▶ _About this exercise_:
Leave the pictures out and restate every line below exactly.

Recorded information START

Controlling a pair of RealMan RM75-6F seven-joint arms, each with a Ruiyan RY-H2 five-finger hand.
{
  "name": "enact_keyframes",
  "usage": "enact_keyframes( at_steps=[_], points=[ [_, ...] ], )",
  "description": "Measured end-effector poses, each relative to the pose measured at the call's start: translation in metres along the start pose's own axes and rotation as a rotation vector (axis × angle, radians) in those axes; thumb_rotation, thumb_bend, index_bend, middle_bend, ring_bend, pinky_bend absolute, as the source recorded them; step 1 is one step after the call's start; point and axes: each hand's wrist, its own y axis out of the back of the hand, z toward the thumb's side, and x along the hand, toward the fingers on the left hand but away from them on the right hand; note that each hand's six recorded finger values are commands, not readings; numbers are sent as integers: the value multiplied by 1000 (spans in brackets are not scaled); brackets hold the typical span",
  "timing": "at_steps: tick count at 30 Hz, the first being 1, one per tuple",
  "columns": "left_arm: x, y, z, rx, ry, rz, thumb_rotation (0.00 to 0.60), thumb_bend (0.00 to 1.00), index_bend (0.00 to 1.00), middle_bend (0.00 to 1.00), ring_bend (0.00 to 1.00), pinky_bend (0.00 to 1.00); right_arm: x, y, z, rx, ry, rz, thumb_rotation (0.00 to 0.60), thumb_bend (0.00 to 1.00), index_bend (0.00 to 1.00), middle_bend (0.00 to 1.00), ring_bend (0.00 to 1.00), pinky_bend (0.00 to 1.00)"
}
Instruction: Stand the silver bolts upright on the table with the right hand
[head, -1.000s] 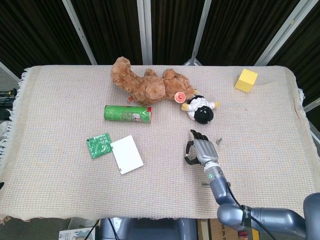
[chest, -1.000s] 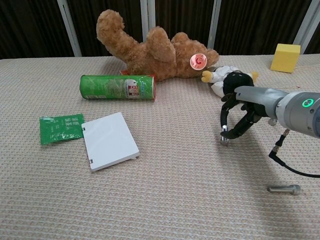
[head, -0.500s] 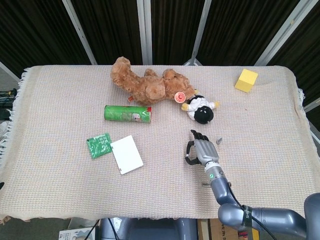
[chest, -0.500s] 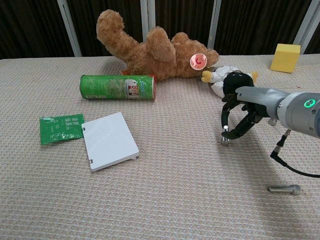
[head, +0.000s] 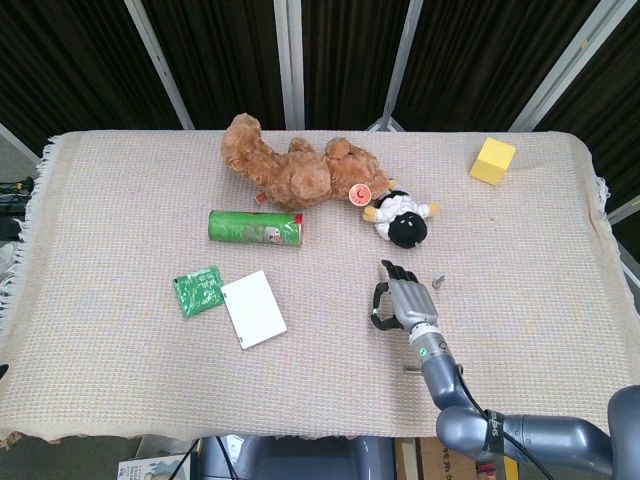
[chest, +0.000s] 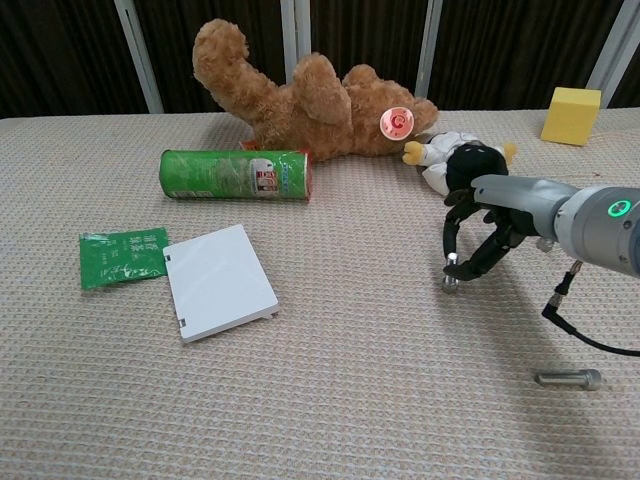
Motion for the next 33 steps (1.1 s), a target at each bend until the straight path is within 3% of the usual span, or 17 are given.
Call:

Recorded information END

▶ _Task response_:
Controlling a pair of RealMan RM75-6F seven-joint arms, each with a Ruiyan RY-H2 five-finger hand.
{
  "name": "enact_keyframes",
  "usage": "enact_keyframes( at_steps=[_], points=[ [_, ...] ], )",
  "description": "Measured end-effector poses, each relative to the pose measured at the call's start: translation in metres along the start pose's own axes and rotation as a rotation vector (axis × angle, radians) in those axes; thumb_rotation, thumb_bend, index_bend, middle_bend, ring_bend, pinky_bend absolute, as the source recorded them; step 1 is one step after the call's start; point and axes: each hand's wrist, its own y axis out of the back of the hand, z toward the thumb's side, and x along the hand, toward the fingers on the left hand but away from them on the right hand; note that each hand's six recorded finger values are commands, not readings; numbers are sent as integers: the value multiplied by 1000 (spans in brackets are not scaled); brackets hold the typical span",
  "timing": "at_steps: tick count at 30 Hz, the first being 1, one per tuple",
  "columns": "left_arm: x, y, z, rx, ry, rz, thumb_rotation (0.00 to 0.60), thumb_bend (0.00 to 1.00), index_bend (0.00 to 1.00), middle_bend (0.00 to 1.00), ring_bend (0.00 to 1.00), pinky_bend (0.00 to 1.00); right_arm: x, y, z, rx, ry, rz, thumb_rotation (0.00 to 0.60), thumb_bend (0.00 to 1.00), index_bend (0.00 to 1.00), middle_bend (0.00 to 1.00), ring_bend (0.00 to 1.00), pinky_bend (0.00 to 1.00)"
}
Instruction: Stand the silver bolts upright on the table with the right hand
[head, -1.000s] 
[chest, -1.000s] 
[head, -0.500s] 
[chest, -0.500s] 
[head, +0.000s] 
[chest, +0.000s] 
Motion for the next 33 steps (1.1 s), a target at each bend until the straight path is within 3% of the usual span, or 17 are given.
Call:

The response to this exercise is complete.